> **Instructions to follow**: Find the string "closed" in the listing below and return each line it appears in.

====================

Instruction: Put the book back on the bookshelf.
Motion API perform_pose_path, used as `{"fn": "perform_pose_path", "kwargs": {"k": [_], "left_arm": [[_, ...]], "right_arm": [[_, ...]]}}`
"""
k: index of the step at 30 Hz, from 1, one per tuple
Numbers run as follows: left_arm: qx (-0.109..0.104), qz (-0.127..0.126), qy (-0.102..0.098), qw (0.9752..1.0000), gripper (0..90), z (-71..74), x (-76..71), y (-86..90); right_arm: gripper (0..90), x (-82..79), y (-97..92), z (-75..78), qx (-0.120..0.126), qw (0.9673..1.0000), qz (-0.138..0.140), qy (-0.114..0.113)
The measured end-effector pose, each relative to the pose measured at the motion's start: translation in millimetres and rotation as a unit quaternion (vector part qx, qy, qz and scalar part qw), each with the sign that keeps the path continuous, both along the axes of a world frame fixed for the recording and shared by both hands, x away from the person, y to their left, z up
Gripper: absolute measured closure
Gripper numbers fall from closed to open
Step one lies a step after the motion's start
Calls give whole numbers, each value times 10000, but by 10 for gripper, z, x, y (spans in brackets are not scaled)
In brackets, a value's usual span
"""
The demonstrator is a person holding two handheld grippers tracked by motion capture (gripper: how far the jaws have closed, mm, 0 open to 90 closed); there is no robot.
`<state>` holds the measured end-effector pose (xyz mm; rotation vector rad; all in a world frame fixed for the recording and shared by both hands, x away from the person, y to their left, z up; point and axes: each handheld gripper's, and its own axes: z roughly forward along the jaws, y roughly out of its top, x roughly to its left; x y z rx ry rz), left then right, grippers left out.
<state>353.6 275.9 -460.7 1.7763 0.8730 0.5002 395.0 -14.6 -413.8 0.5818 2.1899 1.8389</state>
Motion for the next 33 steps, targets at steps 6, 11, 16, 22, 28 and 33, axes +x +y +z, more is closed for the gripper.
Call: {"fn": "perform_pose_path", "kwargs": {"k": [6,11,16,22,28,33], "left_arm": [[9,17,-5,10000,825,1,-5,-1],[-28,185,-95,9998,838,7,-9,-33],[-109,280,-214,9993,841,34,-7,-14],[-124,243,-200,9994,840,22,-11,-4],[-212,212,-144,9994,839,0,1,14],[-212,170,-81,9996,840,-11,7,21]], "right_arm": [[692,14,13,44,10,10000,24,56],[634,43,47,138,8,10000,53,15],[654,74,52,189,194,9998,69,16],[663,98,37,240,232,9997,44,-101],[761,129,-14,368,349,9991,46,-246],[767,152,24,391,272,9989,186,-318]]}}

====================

> **Answer space**:
Gripper numbers fall from closed to open
The demonstrator is a person holding two handheld grippers tracked by motion capture (gripper: how far the jaws have closed, mm, 0 open to 90 closed); there is no robot.
Motion for the next 33 steps, targets at steps 6, 11, 16, 22, 28 and 33, axes +x +y +z, more is closed for the gripper.

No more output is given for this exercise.